= Pathophysiology of spider bites =

Reactions to venom of spider bites

The pathophysiology of a spider bite is due to the effect of its venom. A spider envenomation occurs whenever a spider injects venom into the skin. Not all spider bites inject venom – a dry bite, and the amount of venom injected can vary based on the type of spider and the circumstances of the encounter. The mechanical injury from a spider bite is not a serious concern for humans. Some spider bites do leave a large enough wound that infection may be a concern. However, it is generally the toxicity of spider venom that poses the most risk to human beings; several spiders are known to have venom that can cause injury to humans in the amounts that a spider will typically inject when biting.

Only a small percentage of species have bites that pose a danger to people. Many spiders do not have mouthparts capable of penetrating human skin. While venoms are by definition toxic substances, most spiders do not have venom that is toxic to humans (in the quantities delivered) to require medical attention. Of those that do, fatal outcomes are rare.

Spider venoms work on one of two fundamental principles; they are either neurotoxic (impairing the nervous system) or necrotic (dissolving tissues surrounding the bite). In some cases, the venom targets vital organs and systems.

==Neurotoxic venom==
Spiders paralyze prey with neurotoxic venom of some sort. A few have a venom that cross reacts with mammalian nervous system, though the specific manner in which the nervous system is attacked varies from spider to spider.
- Widow spider venom contains components known as latrotoxins, which cause the massive release of the neurotransmitters causing muscle contractions, sweating, and gooseflesh.

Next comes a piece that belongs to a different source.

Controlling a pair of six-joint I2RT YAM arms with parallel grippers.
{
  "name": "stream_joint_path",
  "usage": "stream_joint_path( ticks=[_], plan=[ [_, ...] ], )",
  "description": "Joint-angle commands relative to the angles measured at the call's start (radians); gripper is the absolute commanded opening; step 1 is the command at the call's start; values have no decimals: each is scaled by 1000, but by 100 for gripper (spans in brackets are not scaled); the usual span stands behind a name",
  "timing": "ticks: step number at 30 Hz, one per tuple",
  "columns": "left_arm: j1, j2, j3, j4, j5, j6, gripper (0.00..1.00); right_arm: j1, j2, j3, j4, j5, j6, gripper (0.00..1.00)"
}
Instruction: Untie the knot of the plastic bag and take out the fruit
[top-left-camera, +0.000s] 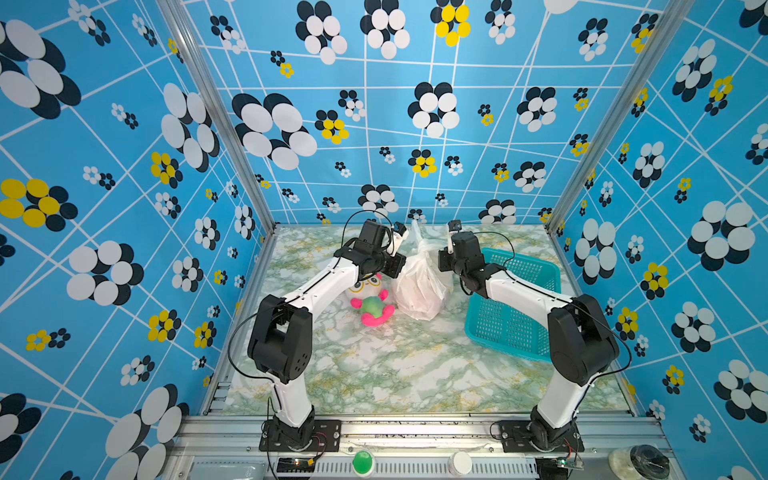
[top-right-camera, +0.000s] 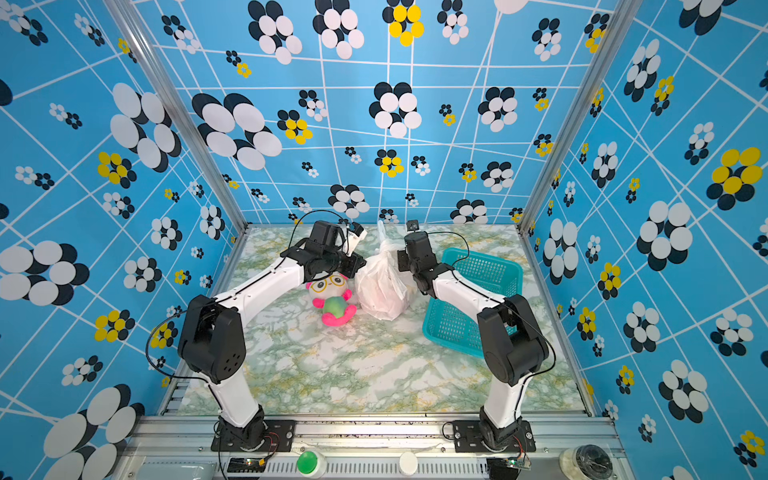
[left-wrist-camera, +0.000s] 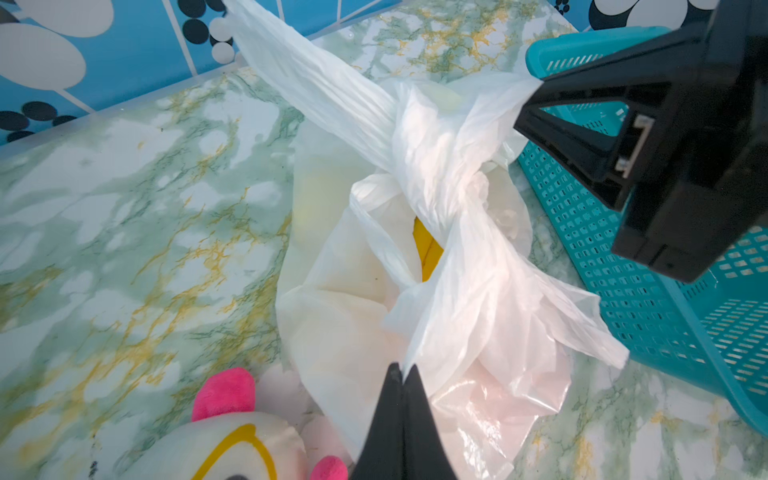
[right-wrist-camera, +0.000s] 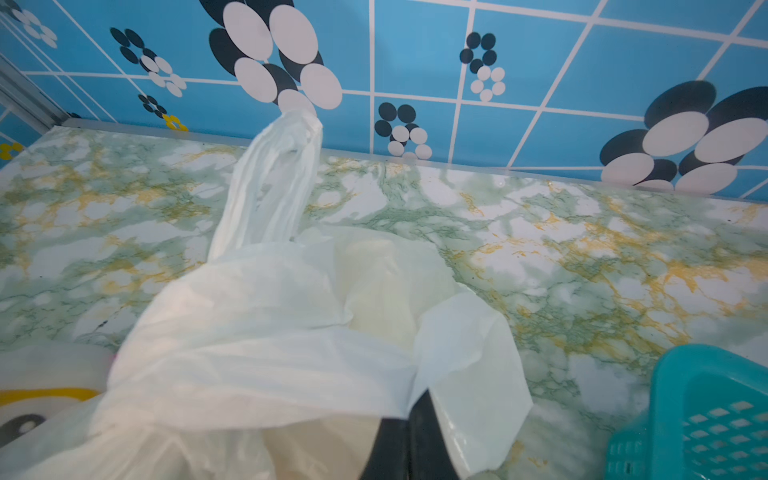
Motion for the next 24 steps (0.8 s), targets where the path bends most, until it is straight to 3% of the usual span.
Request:
stream_joint_path(
  ticks=[1, 5, 10, 16, 19, 21, 24],
  plan=[
    [12, -34, -14, 16, -48, -19, 0, -3, -68, -64, 62, 10, 29, 0],
    [14, -42, -17, 22, -85, -24, 0, -3, -151, -149, 118, -29, 7, 0],
    [8, -69, -44, 49, -67, -21, 0, -3, -230, -267, 252, -181, -36, 0],
    [-11, -55, -25, 18, -46, 5, 0, -2, -253, -319, 311, -276, -85, 0],
    [-21, -42, -4, 1, -22, 14, 1, -2, -241, -297, 277, -239, -102, 51],
    [-26, -43, -1, 1, -16, 19, 12, -3, -225, -272, 251, -206, -112, 63],
    [-27, -59, -20, 16, 14, 20, 38, -2, -193, -225, 197, -190, -127, 66]
  ],
)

This can affect the body in several ways, including causing painful abdominal cramps
- The atracotoxins of Australian funnel-web spiders work by opening sodium channels, causing excessive neural activity including strange sensations (paresthesias), muscle contractions, unstable blood pressure (hypertension or hypotension). The venom may cause fluid to accumulate in the lungs (pulmonary edema) that can be fatal.
- The venom of Brazilian wandering spiders is also a potent neurotoxin, which attacks multiple types of ion channels. Principally generating severe pain that travels up the limb, autonomic effects, including painful erections, occur with moderate envenomation. With severe envenomation heart and lung failure can result in death. In addition, the venom contains high levels of serotonin, making an envenomation by this species particularly painful.

==Necrotic venom==
Spiders known to have necrotic venom occur most notoriously in the family Sicariidae, which includes both the recluse spiders and the six-eyed sand spiders in the genus Hexophthalma and Sicarius. Spiders in this family possess a known dermonecrotic agent sphingomyelinase D, which is otherwise found only in a few pathogenic bacteria. Bites by spiders in this family can produce symptoms ranging from minor localized effects, to severe dermonecrotic lesions, up to and including severe systemic reactions including renal failure, and in some cases, death. Even in the absence of systemic effects, serious bites from sicariid spiders may form a necrotising ulcer that destroys soft tissue and may take months and very rarely years to heal, leaving deep scars. The damaged tissue may become gangrenous and eventually slough away. Initially there may be no pain from a bite, but over time the wound may grow to 10 inches (25 cm) in extreme cases. Bites usually become painful and itchy within two to eight hours, pain and other local effects worsen 12 to 36 hours after the bite, and then necrosis will develop over the next few days.

Systemic effects are unusual but include mild nausea, vomiting, fever, rashes, and muscle and joint pain. Rarely, more severe symptoms occur including red blood cell destruction (hemolysis), low platelets (thrombocytopenia), and loss of clotting factors (disseminated intravascular coagulation). Children may be more susceptible to systemic loxoscelism effects. Deaths have been reported for both the brown recluse and the related South American species Loxosceles laeta and Loxosceles intermedia related to hemolysis and the injury that results to the kidney. Deaths attributed to brown recluse where no brown recluse live, highlight misdiagnosis and misconception

Numerous other spiders have been associated with necrotic bites. The white tailed spider (Lampona spp.) had been suspected in necrotic lesions for decades only to be exonerated by the first extensive review. An early report Sac spider causing necrosis has been frequently referenced. Recent surveys doubt the incidence of necrosis. Necrosis from Hobo spider, a member grass spider family Agelenidae, bite is under the same debate and doubt.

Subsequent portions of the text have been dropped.